Vous est-il déjà arrivé de mettre la main dans la poche pour attraper votre smartphone mais il n’est pas là. Après une seconde d’anxiété et de stress durant laquelle vous imaginez le pire, vous vous rendez compte que vous le teniez dans l’autre main ou qu’il est tout simplement dans une autre poche. Ces minis-frayeurs en disent long sur l’importance que prennent les smartphones dans notre quotidien. Il est devenu quasiment impossible de se séparer de cet appareil à tout faire. Qu’il s’agisse d’un rapide coup d’oeil pour regarder l’heure ou de faire défiler son feed sur Instagram, nous utilisons en moyenne notre téléphone 150 fois par jour. Qu’est-ce qui explique alors cette forte dépendance ? Et quels en sont les risques ?

La FOMO 

The fear of missing out* (FOMO) ou la peur de manquer quelque chose est un syndrome assez présent dans notre société aujourd’hui. Ce phénomène s’est développé en parallèle de l’essor des smartphones et des réseaux sociaux. Il s’agit de cette envie, ce désir de vérifier à chaque instant l’écran de son smartphone en espérant y voir une notification, un message manqué ou quelque chose qui nous fera sortir de la monotonie de l’instant présent. La FOMO est l’un des facteurs qui explique notre besoin d’être connecté en permanence. Toutefois, nos smartphones peuvent vite devenir nos pires ennemis.
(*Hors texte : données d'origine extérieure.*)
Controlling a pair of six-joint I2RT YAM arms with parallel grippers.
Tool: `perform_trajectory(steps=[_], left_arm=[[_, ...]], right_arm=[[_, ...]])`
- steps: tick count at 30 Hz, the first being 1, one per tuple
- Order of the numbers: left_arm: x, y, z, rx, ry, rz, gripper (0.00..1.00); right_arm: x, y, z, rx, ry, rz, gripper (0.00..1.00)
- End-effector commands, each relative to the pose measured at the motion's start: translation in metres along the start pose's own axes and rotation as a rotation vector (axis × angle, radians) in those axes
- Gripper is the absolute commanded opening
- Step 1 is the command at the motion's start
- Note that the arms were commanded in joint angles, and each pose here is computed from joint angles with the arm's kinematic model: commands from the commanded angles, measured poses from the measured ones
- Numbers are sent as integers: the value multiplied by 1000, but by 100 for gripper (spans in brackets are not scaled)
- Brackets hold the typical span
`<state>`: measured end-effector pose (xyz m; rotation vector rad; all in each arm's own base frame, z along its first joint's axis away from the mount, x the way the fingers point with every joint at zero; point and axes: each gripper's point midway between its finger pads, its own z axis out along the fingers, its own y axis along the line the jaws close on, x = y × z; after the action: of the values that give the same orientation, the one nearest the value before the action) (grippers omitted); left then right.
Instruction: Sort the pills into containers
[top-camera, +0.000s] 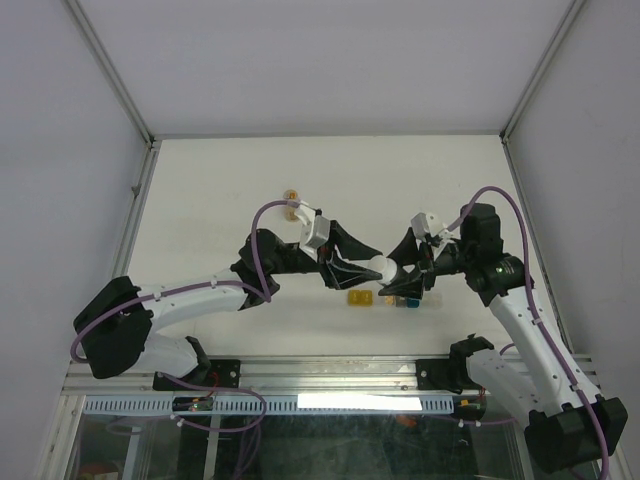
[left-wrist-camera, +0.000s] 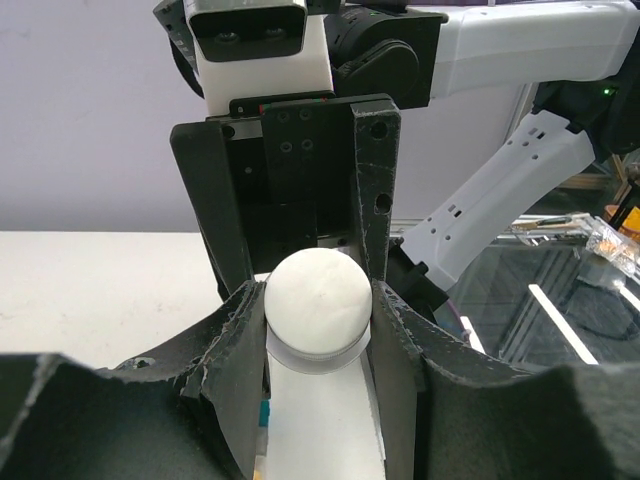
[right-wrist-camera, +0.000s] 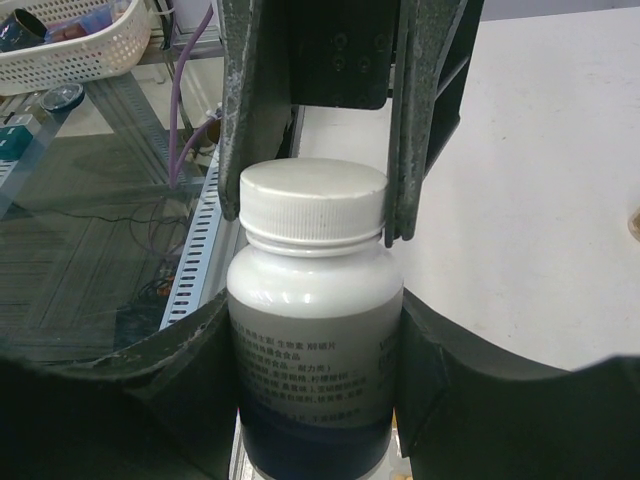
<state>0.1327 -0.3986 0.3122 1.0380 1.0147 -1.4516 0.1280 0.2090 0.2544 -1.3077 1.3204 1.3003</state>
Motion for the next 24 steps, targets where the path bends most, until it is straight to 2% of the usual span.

Un environnement propice à l’addiction 

Le smartphone et les réseaux sociaux sont faits de manière à nous rendre accros. En effet, vérifier ses notifications sur Facebook peut se transformer en une longue session de scrolling. Le fait de rafraichir une page génère à chaque fois de nouveaux posts et contenus alimentant ainsi notre curiosité, c’est ce qu’on appelle l’infinite scrolling. De plus, sur nos smartphones, les notifications émettent un son et les bulles rouges au-dessus des applications attirent l’attention. Il peut donc sembler impossible de se séparer de son smartphone. D’ailleurs pour certains, ne pas utiliser son téléphone pendant un moment provoque une sorte d’angoisse et d’agonie psychologique semblable à ce que peut ressentir un addict aux drogues par exemple. J’ai questionné plusieurs élèves de Toulouse Business School à ce sujet; 70% d’entre eux utilisent leur téléphones plus de 2h par jour et 40% d’entre eux se disent incapables de passer une journée sans leur appareil !
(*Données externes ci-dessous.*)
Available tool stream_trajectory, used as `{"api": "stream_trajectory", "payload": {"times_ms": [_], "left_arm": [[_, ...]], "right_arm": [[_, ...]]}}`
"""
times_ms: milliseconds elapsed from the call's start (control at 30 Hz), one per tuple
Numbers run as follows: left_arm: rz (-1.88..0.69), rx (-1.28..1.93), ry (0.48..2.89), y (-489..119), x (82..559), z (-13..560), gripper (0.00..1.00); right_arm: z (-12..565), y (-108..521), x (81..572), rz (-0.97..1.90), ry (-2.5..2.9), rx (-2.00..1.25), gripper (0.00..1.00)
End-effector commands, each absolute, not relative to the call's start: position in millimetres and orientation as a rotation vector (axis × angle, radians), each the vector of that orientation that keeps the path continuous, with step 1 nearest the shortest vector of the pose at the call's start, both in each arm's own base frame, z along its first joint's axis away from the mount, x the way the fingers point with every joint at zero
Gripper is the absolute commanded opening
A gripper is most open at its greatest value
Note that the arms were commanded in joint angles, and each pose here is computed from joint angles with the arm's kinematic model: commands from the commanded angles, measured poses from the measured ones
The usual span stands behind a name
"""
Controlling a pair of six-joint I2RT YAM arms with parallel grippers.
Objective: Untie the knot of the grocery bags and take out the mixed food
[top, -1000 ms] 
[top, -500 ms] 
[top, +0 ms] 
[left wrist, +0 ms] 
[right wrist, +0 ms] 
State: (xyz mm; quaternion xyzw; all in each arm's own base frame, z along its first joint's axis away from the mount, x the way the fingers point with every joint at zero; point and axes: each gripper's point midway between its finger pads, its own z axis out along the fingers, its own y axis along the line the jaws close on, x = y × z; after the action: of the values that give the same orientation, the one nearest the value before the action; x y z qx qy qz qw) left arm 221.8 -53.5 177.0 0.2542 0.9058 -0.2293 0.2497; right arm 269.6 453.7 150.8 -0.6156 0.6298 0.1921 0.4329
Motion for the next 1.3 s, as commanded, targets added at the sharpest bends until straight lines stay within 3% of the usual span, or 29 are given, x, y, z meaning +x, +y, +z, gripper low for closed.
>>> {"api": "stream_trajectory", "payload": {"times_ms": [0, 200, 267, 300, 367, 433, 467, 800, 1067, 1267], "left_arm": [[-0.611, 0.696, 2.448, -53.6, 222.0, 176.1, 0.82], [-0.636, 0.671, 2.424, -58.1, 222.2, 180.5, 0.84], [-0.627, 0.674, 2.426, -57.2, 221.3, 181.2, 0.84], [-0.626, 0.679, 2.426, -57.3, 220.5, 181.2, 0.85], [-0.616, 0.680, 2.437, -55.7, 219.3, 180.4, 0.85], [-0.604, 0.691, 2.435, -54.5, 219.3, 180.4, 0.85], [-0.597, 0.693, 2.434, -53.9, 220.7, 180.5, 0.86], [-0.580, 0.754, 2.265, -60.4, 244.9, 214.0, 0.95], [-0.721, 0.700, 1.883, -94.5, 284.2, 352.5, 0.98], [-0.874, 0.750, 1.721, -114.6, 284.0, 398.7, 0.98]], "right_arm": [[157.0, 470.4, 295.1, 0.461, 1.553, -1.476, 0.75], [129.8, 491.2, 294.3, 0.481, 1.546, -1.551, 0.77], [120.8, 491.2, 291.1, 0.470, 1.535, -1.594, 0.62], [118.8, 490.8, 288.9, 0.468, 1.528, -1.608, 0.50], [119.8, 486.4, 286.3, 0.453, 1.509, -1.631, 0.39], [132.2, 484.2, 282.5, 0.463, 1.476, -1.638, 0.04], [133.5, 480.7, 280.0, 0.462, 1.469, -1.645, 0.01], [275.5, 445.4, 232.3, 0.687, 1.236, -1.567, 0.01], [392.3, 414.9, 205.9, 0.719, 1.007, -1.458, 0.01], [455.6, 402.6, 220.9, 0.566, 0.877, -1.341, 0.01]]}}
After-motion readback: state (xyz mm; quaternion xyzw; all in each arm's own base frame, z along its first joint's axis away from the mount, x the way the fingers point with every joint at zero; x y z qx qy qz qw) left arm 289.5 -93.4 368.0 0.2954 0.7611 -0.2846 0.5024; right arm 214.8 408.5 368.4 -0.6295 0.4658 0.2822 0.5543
Connectés en permanence mais déconnectés de la réalité

Les pouvoirs de la technologie sont incroyables, nous sommes connectés partout et à n’importe quel moment. Néanmoins, des appareils comme les smartphones nous éloignent rapidement du monde et nous perdons complètement notre connexion à la réalité. Nous sommes constamment distraits par nos smartphones, que ce soit en cours, au travail, alors que l’on regarde la télé ou lors d’un repas de famille. Cela nous empêche de profiter du moment présent, d’interagir ou de discuter avec autrui. On a aussi tendance à procrastiner et remettre à plus tard les tâches qui nécessitent de l’effort à la fois physique et mental, contrairement au fait de scroller par exemple, qui est devenu une action quasi naturelle. Cela nous donne l’impression d’avoir du contrôle… mais en réalité, ce n’est qu’une malheureuse illusion.
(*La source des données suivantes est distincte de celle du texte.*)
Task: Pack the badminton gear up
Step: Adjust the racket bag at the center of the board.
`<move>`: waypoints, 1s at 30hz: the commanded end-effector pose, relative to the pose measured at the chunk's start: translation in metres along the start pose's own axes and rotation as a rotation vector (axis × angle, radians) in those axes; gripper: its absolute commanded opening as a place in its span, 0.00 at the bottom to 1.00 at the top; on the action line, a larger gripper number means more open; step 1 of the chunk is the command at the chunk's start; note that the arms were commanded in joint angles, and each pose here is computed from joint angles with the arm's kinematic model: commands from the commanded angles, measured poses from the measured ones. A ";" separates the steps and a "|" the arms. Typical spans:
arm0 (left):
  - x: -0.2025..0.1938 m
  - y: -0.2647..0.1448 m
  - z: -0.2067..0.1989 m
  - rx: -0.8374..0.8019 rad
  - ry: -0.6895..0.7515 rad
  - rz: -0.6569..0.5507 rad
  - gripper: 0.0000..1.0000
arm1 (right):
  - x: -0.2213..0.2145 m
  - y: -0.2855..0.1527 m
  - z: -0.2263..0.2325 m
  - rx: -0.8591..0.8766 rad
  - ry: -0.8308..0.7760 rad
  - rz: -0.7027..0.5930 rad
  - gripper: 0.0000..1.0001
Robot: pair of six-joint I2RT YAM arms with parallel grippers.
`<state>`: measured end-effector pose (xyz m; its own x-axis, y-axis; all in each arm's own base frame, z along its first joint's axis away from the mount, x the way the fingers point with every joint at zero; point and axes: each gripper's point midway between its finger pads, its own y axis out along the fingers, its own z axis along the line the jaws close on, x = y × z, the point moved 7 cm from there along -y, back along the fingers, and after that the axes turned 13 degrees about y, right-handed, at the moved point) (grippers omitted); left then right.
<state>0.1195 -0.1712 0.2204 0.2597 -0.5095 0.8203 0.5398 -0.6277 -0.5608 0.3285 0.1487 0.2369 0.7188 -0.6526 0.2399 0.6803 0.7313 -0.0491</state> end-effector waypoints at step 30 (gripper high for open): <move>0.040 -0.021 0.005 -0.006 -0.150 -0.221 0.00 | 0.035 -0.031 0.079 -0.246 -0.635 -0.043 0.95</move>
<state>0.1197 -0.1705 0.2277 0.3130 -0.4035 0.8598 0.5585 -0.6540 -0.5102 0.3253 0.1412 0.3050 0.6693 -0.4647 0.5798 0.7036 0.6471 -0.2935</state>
Une société plus triste et anxieuse ? 

Nous allons sur les réseaux sociaux quand nous sommes ennuyé notamment et parcourons nos différents flux à la recherche d’un répit momentané du monde réel qui se déroule autour de nous. Cela ne semble pas trop mauvais en surface, mais les études sont de plus en plus claires : le fait d’être trop connecté serait responsable d’une plus grande anxiété, de stress et de troubles de la concentration et du sommeil, ce qui serait responsable à long terme de faibles performances à l’école ou au travail. Une étude d’une équipe de chercheurs de l’UC San Diego a constaté que plus les gens utilisent Facebook au fil du temps, plus les utilisateurs sont susceptibles de connaître une santé mentale négative et une satisfaction de vie négative. Une autre étude a révélé que les 14-24 ans sont les plus touchés par ce phénomène, et en plus de l’anxiété, les sentiments de dépression et de solitude sont aussi favorisés par les réseaux sociaux.